CASSE ET ANNULE, en toutes ses dispositions, le jugement rendu le 12 avril 2016, entre les parties, par le tribunal des affaires de sécurité sociale de Carcassonne ; remet la cause et les parties dans l'état où elles se trouvaient avant ledit jugement et, pour être fait droit, les renvoie devant le tribunal des affaires de sécurité sociale de Montpellier.

- Président : Mme Flise - Rapporteur : Mme Palle - Avocat général : Mme Nicolétis - Avocat(s) : SCP Gatineau et Fattaccini ; SCP Delamarre et Jehannin -

Textes visés :

Articles L. 114-17, I, alinéa 6, dans sa rédaction issue de la loi n° 2011-1906 du 21 décembre 2011 et R. 114-11 du code de la sécurité sociale.

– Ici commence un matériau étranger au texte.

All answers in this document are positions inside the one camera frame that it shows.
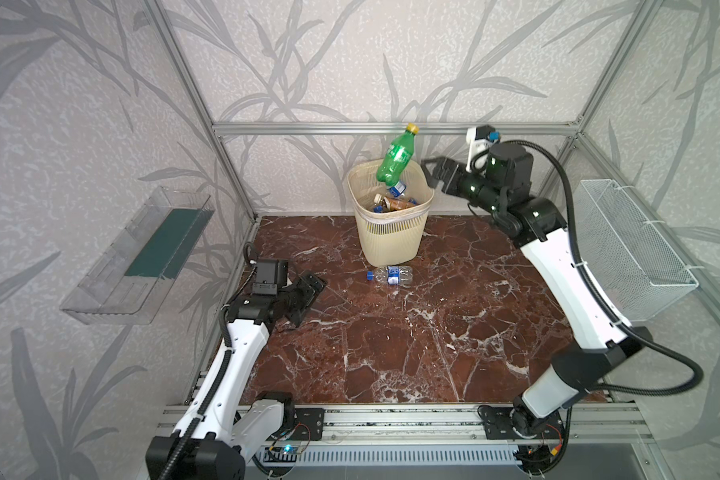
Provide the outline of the clear bottle blue label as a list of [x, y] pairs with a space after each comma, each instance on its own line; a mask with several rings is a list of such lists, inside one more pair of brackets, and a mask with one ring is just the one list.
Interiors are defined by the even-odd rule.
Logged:
[[407, 190], [407, 186], [402, 181], [398, 181], [394, 186], [387, 189], [392, 198], [402, 198]]

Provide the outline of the green bottle yellow cap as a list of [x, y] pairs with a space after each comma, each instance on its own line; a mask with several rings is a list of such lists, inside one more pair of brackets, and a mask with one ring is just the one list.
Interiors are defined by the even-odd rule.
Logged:
[[389, 145], [381, 165], [376, 171], [376, 180], [387, 187], [394, 187], [400, 181], [402, 172], [406, 169], [415, 151], [415, 137], [419, 128], [409, 123], [406, 130]]

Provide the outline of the small bottle blue cap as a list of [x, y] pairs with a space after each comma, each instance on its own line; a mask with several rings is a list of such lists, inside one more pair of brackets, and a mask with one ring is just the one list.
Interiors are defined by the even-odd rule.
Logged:
[[366, 279], [387, 285], [409, 286], [413, 281], [413, 269], [410, 266], [382, 266], [368, 271]]

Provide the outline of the brown Nescafe coffee bottle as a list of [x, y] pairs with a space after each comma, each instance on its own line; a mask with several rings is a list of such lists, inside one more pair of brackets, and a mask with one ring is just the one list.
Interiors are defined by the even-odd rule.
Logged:
[[414, 200], [393, 198], [382, 194], [376, 194], [372, 211], [374, 213], [389, 213], [405, 210], [417, 206]]

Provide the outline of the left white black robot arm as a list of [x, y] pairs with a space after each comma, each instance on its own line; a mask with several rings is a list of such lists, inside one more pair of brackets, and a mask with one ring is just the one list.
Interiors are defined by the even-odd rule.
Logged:
[[285, 260], [244, 247], [252, 271], [217, 316], [221, 343], [206, 379], [168, 436], [152, 439], [145, 463], [152, 479], [241, 479], [270, 439], [296, 430], [287, 392], [265, 392], [245, 414], [238, 407], [253, 367], [280, 319], [300, 326], [326, 283], [306, 271], [291, 281]]

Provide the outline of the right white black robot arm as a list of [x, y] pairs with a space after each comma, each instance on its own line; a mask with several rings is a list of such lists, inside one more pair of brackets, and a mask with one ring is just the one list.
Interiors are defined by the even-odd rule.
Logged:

2e Civ., 29 novembre 2018, n° 17-27.666, (P)

Rejet

Contentieux général – Procédure – Représentation des parties – Représentation légale des organismes de sécurité sociale – Domaine d'application – Exclusion – Cas – Organisme conventionné pour la gestion du régime social des travailleurs indépendants

Un organisme conventionné pour la gestion du régime d'assurance maladie et maternité des travailleurs indépendants des professions non agricoles au sens des dispositions de l'article L. 611-20 du code de la sécurité sociale, ne revêtant pas le caractère d'un organisme de sécurité sociale, les règles de représentation en justice et dans les actes de la vie civile fixées par les articles L. 122-1 et R. 121-2 du même code, ne lui sont pas applicables.

Sur le moyen unique :

Attendu, selon l'arrêt attaqué (Paris, 14 septembre 2017), que l'association Réunion des assureurs maladie des professions libérales d'Ile-de-France (l'association) a saisi un tribunal d'instance aux fins de saisie des rémunérations de M. X..., médecin d'exercice libéral, pour le paiement de cotisations, majorations de retard et pénalités ayant fait l'objet de six contraintes devenues définitives ;

Attendu que l'association fait grief à l'arrêt de déclarer irrecevable son action, alors, selon le moyen, que la Réunion des assureurs maladie (RAM) est un organisme conventionné au sens de l'article L. 611-20 du code de la sécurité sociale, et ainsi un organisme de sécurité sociale en application de l'article R. 111-1 du même code, lequel se trouve représenté de plein droit en justice et dans tous les actes de la vie civile par son président, par le seul effet des dispositions de l'article R. 121-2 de ce code ; qu'en retenant, pour juger irrecevable l'action menée par la RAM d'Ile-de-France, que cette dernière ne justifiait pas que ses représentants légaux avaient pouvoir d'agir en justice, et surtout qu'il s'agissait de personnes physiques, seules habilitées à la représenter valablement en justice, la cour d'appel a violé par fausse application les textes susvisés, ensemble l'article R. 142-17 du code de la sécurité sociale ;

Mais attendu que l'association revêt le caractère non d'un organisme de sécurité sociale, mais d'un organisme conventionné pour la gestion du régime d'assurance maladie et maternité des travailleurs indépendants des professions non agricoles au sens des dispositions de l'article L. 611-20 du code de la sécurité sociale, de sorte que les règles de représentation en justice et dans les actes de la vie civile fixées par les articles L. 122-1 et R. 121-2 du même code ne lui sont pas applicables ;

D'où il suit que le moyen est inopérant ;

PAR CES MOTIFS :

REJETTE le pourvoi.

- Président : Mme Flise - Rapporteur : M. Decomble - Avocat général : Mme Nicolétis - Avocat(s) : SCP Garreau, Bauer-Violas et Feschotte-Desbois ; SCP Spinosi et Sureau -

Textes visés :

Articles L. 122 -1, R. 121-2 et L. 611-20 du code de la sécurité sociale.

Rapprochement(s) :

2e Civ., 15 janvier 2004, pourvoi n° 01-17.920, Bull. 2004, II, n° 8 (cassation).